## WORK ORDER
Report each line of the data below in which "hand" appears.

(Data items)
----------------
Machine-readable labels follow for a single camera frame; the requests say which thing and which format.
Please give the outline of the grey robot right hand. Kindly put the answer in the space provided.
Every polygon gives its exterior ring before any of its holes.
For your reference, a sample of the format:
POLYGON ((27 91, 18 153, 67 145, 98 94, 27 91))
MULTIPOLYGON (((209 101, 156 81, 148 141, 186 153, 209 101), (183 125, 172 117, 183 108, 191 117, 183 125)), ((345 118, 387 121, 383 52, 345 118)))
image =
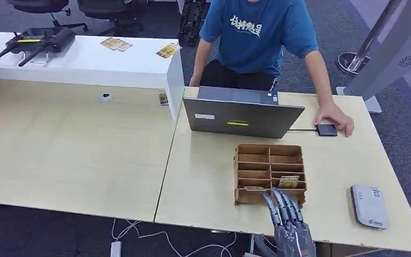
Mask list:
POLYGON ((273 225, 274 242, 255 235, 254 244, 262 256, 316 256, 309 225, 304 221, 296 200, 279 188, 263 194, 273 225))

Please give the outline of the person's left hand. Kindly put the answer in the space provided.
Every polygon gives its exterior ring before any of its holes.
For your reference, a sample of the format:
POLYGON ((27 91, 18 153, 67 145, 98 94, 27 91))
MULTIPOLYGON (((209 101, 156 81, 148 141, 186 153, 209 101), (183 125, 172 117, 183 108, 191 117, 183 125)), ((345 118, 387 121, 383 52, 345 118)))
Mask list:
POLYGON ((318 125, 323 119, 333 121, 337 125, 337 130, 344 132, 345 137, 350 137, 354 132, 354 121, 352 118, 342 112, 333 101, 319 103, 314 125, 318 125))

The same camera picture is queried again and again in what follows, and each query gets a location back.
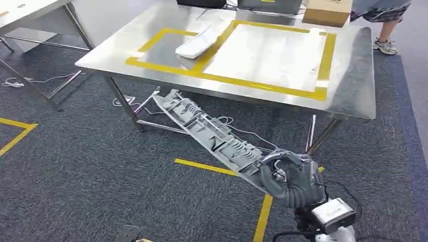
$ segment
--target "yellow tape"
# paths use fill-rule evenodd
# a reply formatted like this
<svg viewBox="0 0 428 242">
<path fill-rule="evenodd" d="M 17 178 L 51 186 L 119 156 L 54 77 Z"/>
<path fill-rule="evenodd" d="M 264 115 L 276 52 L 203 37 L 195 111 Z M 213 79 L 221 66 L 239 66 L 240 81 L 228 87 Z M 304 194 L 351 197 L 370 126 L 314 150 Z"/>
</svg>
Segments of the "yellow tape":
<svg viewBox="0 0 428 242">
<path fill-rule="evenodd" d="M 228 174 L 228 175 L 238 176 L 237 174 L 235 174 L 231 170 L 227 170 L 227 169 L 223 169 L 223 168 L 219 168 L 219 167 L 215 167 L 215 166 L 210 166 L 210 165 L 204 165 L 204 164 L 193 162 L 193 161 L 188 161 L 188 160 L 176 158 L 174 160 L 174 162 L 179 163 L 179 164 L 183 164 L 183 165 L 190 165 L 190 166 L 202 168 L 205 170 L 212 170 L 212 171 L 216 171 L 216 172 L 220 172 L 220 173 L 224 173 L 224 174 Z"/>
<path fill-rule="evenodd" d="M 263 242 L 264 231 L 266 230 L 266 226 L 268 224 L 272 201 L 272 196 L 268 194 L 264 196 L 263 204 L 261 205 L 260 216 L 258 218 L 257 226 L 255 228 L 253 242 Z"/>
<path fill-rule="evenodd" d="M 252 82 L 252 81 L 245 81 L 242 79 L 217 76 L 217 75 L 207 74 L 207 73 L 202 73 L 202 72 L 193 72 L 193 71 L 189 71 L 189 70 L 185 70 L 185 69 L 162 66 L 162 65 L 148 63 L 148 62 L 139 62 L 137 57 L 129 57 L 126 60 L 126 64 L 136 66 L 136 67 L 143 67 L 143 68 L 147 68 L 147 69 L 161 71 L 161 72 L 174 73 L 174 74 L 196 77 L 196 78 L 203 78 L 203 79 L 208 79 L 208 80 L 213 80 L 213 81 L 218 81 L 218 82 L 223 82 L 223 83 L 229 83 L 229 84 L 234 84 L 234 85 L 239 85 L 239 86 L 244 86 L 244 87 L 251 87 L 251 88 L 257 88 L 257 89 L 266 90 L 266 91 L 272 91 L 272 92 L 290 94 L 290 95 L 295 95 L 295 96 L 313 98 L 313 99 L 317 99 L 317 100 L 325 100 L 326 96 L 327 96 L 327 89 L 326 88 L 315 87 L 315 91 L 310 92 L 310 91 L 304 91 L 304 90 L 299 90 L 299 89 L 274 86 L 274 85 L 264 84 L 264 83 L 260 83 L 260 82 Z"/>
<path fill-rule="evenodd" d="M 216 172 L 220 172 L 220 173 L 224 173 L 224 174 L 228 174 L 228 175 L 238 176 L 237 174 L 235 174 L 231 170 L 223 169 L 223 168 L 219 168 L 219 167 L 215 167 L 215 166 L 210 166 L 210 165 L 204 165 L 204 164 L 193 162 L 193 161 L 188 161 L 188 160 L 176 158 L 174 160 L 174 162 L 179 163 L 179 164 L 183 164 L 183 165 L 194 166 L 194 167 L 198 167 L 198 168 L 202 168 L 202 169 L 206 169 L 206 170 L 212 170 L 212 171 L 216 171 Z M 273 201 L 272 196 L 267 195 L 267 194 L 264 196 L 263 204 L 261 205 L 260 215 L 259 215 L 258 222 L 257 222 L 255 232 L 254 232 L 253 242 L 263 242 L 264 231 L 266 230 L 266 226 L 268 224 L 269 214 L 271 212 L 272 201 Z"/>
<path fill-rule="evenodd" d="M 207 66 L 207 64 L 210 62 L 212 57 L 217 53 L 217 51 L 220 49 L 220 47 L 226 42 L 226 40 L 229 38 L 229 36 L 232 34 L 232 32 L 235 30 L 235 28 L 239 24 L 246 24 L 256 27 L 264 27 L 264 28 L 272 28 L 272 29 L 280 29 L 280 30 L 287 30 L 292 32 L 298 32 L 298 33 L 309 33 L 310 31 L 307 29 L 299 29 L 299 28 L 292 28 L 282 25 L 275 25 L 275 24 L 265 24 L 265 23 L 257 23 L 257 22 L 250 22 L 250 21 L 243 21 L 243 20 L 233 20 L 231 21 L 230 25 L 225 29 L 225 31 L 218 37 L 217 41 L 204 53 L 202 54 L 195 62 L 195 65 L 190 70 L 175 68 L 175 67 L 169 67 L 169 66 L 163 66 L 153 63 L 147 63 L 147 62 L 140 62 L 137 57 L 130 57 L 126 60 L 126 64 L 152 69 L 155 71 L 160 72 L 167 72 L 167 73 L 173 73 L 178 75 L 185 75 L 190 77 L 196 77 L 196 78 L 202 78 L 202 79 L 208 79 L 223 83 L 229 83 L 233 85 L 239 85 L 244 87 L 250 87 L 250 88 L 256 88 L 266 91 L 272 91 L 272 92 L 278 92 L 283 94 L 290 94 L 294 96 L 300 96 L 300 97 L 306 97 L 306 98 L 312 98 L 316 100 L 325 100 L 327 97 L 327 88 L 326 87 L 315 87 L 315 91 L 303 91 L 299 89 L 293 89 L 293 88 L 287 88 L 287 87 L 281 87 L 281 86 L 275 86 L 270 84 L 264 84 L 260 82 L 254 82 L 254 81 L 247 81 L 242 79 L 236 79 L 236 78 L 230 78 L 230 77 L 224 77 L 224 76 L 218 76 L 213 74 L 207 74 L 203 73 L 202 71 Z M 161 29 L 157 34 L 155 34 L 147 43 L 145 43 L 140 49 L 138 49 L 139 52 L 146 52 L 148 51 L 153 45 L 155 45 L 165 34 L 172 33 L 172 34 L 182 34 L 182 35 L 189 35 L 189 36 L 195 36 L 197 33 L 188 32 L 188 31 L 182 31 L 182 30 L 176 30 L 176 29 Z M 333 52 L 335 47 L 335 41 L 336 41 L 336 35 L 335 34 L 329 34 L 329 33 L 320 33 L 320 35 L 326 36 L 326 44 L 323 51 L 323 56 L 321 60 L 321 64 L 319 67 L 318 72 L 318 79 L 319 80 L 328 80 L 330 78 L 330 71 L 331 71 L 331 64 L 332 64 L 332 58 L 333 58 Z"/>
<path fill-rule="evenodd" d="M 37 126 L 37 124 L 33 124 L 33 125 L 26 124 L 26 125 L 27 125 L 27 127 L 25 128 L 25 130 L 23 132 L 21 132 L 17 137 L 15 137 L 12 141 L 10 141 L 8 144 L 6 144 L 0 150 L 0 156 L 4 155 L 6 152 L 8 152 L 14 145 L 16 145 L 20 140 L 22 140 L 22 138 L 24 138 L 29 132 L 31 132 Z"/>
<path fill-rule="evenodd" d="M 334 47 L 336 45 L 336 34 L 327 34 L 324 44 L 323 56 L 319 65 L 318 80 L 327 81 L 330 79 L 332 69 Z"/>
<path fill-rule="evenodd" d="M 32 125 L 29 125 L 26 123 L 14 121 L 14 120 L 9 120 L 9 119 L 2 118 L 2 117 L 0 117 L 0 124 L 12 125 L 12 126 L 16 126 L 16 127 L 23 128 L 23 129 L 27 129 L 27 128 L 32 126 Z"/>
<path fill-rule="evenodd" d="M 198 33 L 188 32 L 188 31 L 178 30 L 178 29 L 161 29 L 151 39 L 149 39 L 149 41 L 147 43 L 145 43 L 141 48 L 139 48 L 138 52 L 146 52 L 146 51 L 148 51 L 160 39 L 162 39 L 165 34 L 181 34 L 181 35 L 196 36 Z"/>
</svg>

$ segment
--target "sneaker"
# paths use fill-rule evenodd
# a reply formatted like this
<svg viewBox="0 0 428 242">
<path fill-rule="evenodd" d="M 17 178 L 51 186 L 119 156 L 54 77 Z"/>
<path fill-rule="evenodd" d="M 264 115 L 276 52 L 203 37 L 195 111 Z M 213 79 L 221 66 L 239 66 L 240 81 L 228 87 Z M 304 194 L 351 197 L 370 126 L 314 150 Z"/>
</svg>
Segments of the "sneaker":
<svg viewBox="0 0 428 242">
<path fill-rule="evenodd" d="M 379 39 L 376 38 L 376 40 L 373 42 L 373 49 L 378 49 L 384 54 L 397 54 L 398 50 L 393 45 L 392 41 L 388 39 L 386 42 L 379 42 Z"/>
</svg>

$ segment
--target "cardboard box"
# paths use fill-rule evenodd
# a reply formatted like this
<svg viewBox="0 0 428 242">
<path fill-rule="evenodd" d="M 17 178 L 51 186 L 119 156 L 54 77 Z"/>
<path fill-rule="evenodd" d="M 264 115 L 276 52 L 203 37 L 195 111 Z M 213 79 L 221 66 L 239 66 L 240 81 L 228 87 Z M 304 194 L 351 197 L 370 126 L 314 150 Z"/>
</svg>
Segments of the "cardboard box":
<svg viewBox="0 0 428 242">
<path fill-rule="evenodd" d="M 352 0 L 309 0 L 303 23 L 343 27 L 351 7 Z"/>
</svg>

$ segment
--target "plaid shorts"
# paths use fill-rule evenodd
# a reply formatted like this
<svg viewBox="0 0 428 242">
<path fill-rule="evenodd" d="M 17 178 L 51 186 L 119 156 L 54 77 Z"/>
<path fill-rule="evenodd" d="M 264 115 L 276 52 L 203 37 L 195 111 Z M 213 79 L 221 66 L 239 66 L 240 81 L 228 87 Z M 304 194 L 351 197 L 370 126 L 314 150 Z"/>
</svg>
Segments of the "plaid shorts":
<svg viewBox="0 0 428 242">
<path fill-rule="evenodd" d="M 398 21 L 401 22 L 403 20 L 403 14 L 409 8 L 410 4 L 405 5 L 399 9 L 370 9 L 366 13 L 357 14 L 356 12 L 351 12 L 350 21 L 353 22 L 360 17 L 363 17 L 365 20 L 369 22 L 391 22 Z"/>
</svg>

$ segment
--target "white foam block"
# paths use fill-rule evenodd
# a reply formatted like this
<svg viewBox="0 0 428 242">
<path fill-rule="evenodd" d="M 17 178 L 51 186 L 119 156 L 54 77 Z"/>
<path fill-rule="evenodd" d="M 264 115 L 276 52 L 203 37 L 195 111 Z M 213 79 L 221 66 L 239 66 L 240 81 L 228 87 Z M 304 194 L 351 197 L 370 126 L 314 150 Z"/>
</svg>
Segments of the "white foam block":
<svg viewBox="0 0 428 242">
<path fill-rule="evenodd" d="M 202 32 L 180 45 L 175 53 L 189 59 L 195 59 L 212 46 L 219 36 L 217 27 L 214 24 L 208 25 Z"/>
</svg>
----------------
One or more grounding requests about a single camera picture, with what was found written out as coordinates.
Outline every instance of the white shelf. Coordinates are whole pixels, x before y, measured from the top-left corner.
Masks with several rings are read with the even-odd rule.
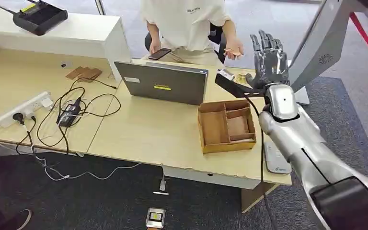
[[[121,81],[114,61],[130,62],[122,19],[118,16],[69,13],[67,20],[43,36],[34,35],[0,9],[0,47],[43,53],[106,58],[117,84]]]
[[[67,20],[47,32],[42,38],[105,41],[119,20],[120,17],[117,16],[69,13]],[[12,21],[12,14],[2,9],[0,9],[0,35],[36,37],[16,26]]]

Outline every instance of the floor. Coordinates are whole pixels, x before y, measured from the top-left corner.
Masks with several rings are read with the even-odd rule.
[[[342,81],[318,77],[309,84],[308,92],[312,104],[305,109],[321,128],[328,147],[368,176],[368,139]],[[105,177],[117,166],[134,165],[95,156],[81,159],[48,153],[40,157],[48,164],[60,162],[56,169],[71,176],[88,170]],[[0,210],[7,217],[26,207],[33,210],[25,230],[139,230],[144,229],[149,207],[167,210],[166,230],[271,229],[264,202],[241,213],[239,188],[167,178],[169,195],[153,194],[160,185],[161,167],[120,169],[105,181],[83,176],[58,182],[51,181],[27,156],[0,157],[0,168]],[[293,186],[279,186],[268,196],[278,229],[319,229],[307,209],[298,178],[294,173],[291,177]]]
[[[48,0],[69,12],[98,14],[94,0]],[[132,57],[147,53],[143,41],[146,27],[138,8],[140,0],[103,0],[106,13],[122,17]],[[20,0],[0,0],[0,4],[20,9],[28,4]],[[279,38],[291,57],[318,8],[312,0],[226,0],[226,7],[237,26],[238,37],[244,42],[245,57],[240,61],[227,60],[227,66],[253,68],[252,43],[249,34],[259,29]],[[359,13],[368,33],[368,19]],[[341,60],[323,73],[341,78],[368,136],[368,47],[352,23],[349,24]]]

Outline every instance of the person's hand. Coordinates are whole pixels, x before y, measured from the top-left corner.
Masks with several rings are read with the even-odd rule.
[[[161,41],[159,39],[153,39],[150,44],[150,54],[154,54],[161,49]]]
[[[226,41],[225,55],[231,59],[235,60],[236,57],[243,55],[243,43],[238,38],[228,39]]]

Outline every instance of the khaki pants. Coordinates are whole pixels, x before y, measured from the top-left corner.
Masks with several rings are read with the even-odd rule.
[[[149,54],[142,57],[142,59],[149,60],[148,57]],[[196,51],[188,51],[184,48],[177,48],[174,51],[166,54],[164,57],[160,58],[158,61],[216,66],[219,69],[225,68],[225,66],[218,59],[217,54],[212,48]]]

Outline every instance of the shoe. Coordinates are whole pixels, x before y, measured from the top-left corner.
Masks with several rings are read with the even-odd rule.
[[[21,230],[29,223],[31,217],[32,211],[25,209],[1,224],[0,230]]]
----------------
## EXERCISE SOLUTION
Please give the outline of the grey robot right hand. Kindly put the answer in the space provided.
Please give the outline of the person's left hand. Kindly put the answer in the space provided.
Outline every instance of the person's hand. Coordinates are whole pixels, x before y, measured from the top-left corner.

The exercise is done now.